Rohim menilai, jaringan Es Mild dikelola layaknya industri legal memiliki sistem penjualan, jalur distribusi, bahkan kemasan profesional. “Padahal semua ilegal. Kalau Bea Cukai dan Satgas tidak berani menyentuh pemiliknya, publik wajar menilai ini bentuk pembiaran,” ujarnya.

Kemarahan masyarakat kian meluas. Aksi demonstrasi sempat terjadi di depan Kantor Bea Cukai Madura, menuntut transparansi dalam penegakan hukum. Para aktivis mendesak agar Satgas tidak berhenti di level pengecer, tetapi menelusuri rantai bisnis yang mengalir hingga ke pengusaha besar.
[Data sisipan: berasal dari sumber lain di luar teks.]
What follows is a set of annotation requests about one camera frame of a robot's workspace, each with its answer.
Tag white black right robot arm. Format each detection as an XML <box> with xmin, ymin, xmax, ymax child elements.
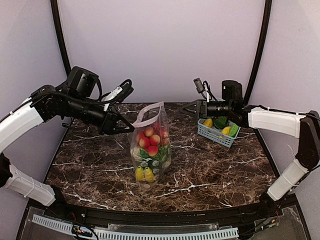
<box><xmin>181</xmin><ymin>78</ymin><xmax>320</xmax><ymax>217</ymax></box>

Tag blue plastic vegetable basket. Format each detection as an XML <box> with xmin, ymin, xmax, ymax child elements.
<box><xmin>197</xmin><ymin>118</ymin><xmax>241</xmax><ymax>148</ymax></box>

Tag yellow toy lemon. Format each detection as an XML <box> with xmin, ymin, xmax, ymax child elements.
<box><xmin>203</xmin><ymin>118</ymin><xmax>213</xmax><ymax>128</ymax></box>
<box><xmin>221</xmin><ymin>126</ymin><xmax>232</xmax><ymax>135</ymax></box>

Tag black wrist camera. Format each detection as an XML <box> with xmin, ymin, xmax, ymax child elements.
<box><xmin>101</xmin><ymin>79</ymin><xmax>134</xmax><ymax>112</ymax></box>
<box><xmin>193</xmin><ymin>78</ymin><xmax>210</xmax><ymax>102</ymax></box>

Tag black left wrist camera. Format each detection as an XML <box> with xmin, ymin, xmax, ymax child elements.
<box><xmin>101</xmin><ymin>79</ymin><xmax>134</xmax><ymax>112</ymax></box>

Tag black left frame post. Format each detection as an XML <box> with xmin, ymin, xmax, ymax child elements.
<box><xmin>50</xmin><ymin>0</ymin><xmax>71</xmax><ymax>75</ymax></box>

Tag green toy bell pepper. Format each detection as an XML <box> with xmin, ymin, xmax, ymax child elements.
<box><xmin>213</xmin><ymin>116</ymin><xmax>229</xmax><ymax>130</ymax></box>

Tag grey slotted cable duct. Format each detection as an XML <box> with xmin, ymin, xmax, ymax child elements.
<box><xmin>31</xmin><ymin>214</ymin><xmax>239</xmax><ymax>240</ymax></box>

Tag black right frame post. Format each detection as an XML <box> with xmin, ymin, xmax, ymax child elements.
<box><xmin>243</xmin><ymin>0</ymin><xmax>273</xmax><ymax>105</ymax></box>

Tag black frame post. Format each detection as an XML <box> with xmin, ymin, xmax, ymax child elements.
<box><xmin>50</xmin><ymin>0</ymin><xmax>71</xmax><ymax>75</ymax></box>
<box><xmin>243</xmin><ymin>0</ymin><xmax>273</xmax><ymax>105</ymax></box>

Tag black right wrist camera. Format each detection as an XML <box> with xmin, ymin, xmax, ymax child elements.
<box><xmin>193</xmin><ymin>78</ymin><xmax>210</xmax><ymax>102</ymax></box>

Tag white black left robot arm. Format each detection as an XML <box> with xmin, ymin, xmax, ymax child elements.
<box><xmin>0</xmin><ymin>66</ymin><xmax>134</xmax><ymax>207</ymax></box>

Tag yellow toy banana bunch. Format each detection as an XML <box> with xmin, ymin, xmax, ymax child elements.
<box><xmin>135</xmin><ymin>166</ymin><xmax>155</xmax><ymax>183</ymax></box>

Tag green toy cabbage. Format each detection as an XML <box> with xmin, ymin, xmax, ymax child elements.
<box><xmin>229</xmin><ymin>123</ymin><xmax>240</xmax><ymax>138</ymax></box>

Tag dark green toy cucumber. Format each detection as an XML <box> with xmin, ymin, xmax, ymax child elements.
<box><xmin>139</xmin><ymin>146</ymin><xmax>172</xmax><ymax>172</ymax></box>

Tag clear zip top bag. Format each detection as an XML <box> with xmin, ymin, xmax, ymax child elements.
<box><xmin>130</xmin><ymin>101</ymin><xmax>172</xmax><ymax>191</ymax></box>

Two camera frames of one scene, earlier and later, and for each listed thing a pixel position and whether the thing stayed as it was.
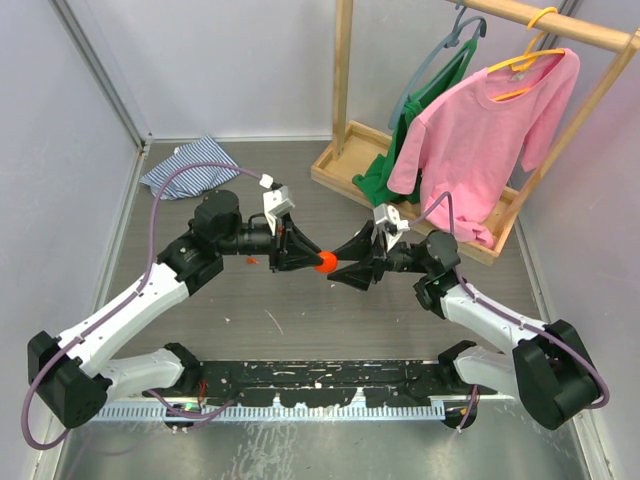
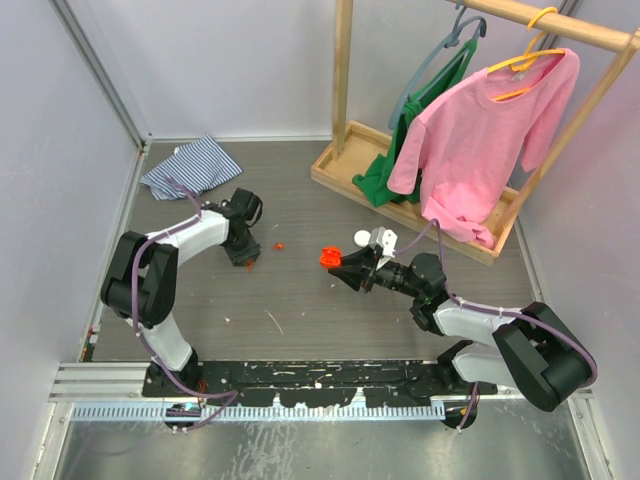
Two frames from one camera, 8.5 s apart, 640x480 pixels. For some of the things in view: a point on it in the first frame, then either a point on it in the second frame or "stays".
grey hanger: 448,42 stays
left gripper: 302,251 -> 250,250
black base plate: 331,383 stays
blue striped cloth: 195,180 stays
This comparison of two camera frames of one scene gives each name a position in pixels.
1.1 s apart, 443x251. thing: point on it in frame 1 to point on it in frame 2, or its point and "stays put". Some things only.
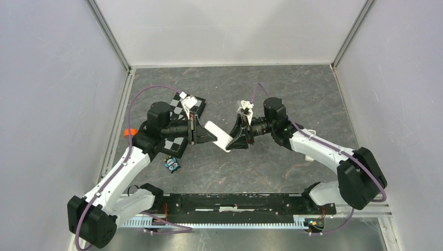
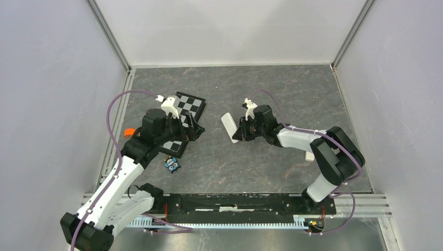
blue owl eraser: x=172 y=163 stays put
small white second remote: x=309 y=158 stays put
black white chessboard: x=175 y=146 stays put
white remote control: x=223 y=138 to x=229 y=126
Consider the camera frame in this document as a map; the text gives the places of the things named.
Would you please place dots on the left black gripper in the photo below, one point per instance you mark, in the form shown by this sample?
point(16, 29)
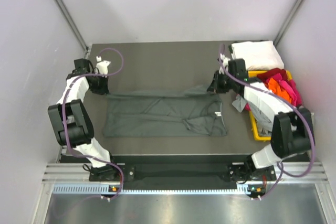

“Kalau hanya pedagang kecil yang ditangkap sementara ketua paguyuban pengusaha rokok tetap bebas, itu jelas melukai rasa keadilan,” kata Rohim.

Ia juga mendesak Kanwil Bea Cukai Jawa Timur dan Satgas Nasional turun langsung menelusuri dugaan kebocoran pita cukai. “Harus diselidiki dari mana pita resmi itu bisa bocor ke pihak swasta. Ini bukan sekadar pelanggaran, tapi indikasi kejahatan terorganisir,” tegasnya.

Kini, publik menunggu langkah nyata dari Satgas. Apakah operasi di Madura hanya sebatas pencitraan, atau benar-benar akan menembus tembok kekuasaan yang selama ini melindungi industri gelap di balik nama besar DRT The Big Family.